I'm pushing this over to 4.5, since this is not a regression and I don't think we'll be able to fix that in 4.4. Trevor any chances you can pick it up in 4.5 or share what/how needs changing?
I'll take another look, but https://github.com/openshift/oc/pull/167 did not get reverted, so I'm pretty happy with where things stand ;). The issue may just be how we're trying to verify existing behavior, but I'm not sure.
Based on Trevor previous comment I'd move this for verification, we can revisit this at any time.
This failed verification back in comment 2. I think it's unlikely that the current code will pass verification unless we either land additional patches or figure out why the previous verification procedure didn't turn out like we'd expected.
> ... or figure out why the previous verification procedure didn't turn out like we'd expected. I still don't have a procedure for this, but if nobody else thinks one up I will work one up eventually.
If folks want to test this, it's been in 4.3 oc since: $ git --no-pager log -1 'origin/release-4.3^{/replacements to copyAndReplace}' commit a82d2ce4efdbfa9836480d8567acccfde19d297b Merge: 57997ba65 960c5070b Author: OpenShift Merge Robot <openshift-merge-robot.github.com> Date: Tue Dec 3 06:06:00 2019 -0800 Merge pull request #198 from openshift-cherrypick-robot/cherry-pick-167-to-release-4.3 Bug 1778882: pkg/cli/admin/release/extract_tools: Pass []replacements to copyAndReplace and 4.4 oc since: $ git --no-pager log -1 'origin/release-4.4^{/replacements to copyAndReplace}' commit d3f137b710de331abc946b9ad42e42cc8d5ded52 Merge: a8894f3e0 267009391 Author: OpenShift Merge Robot <openshift-merge-robot.github.com> Date: Mon Dec 2 16:22:23 2019 -0800 Merge pull request #167 from wking/release-extract-cleanup Bug 1775875: pkg/cli/admin/release/extract_tools: Pass []replacements to copyAndReplace So anything 4.3.0 [1] or later should be fine for testing.
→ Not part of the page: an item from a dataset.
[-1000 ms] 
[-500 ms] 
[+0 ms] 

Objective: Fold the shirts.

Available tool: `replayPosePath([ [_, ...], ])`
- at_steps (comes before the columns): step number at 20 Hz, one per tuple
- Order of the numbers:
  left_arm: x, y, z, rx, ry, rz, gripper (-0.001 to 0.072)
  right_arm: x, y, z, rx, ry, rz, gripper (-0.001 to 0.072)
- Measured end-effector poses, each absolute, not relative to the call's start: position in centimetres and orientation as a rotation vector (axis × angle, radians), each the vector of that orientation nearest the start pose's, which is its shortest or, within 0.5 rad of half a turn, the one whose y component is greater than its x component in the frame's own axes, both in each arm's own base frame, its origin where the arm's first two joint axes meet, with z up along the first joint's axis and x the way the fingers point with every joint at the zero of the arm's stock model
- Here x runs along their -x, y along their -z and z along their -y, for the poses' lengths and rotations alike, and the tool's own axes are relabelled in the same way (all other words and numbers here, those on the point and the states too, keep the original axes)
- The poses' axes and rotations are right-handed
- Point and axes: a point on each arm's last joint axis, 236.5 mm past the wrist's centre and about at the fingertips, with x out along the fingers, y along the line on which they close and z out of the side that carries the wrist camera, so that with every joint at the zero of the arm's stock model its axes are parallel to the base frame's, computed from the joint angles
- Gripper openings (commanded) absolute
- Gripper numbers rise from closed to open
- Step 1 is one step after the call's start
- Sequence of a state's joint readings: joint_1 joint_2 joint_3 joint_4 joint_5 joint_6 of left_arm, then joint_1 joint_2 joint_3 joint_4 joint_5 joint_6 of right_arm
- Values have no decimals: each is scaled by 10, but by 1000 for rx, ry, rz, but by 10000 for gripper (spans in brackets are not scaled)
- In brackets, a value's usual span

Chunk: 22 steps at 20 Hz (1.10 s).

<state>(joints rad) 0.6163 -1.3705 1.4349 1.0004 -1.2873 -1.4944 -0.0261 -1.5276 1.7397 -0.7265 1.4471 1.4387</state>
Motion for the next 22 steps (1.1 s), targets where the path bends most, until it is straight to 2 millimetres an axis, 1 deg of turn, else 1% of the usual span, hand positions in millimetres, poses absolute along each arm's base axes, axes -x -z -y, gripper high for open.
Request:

Double-checking: $ oc adm release info --commits quay.io/openshift-release-dev/ocp-release:4.3.0-x86_64 | grep cli-artifacts cli-artifacts https://github.com/openshift/oc 6a937dfe56ff26255d09702c69b8406040c14505 $ git log --first-parent --oneline origin/release-4.3 | grep 'a82d2ce4\|6a937dfe' 6a937dfe5 Merge pull request #208 from openshift-cherrypick-robot/cherry-pick-207-to-release-4.3 a82d2ce4e Merge pull request #198 from openshift-cherrypick-robot/cherry-pick-167-to-release-4.3 [1]: https://mirror.openshift.com/pub/openshift-v4/clients/ocp/4.3.0/
Hi W. Trevor King : Since this issue has been On_QA for a long time, I'm wondering do we have some method to verify this issue ? thanks.
I've checked no regression issue for command `oc adm release extract` , will move to verified.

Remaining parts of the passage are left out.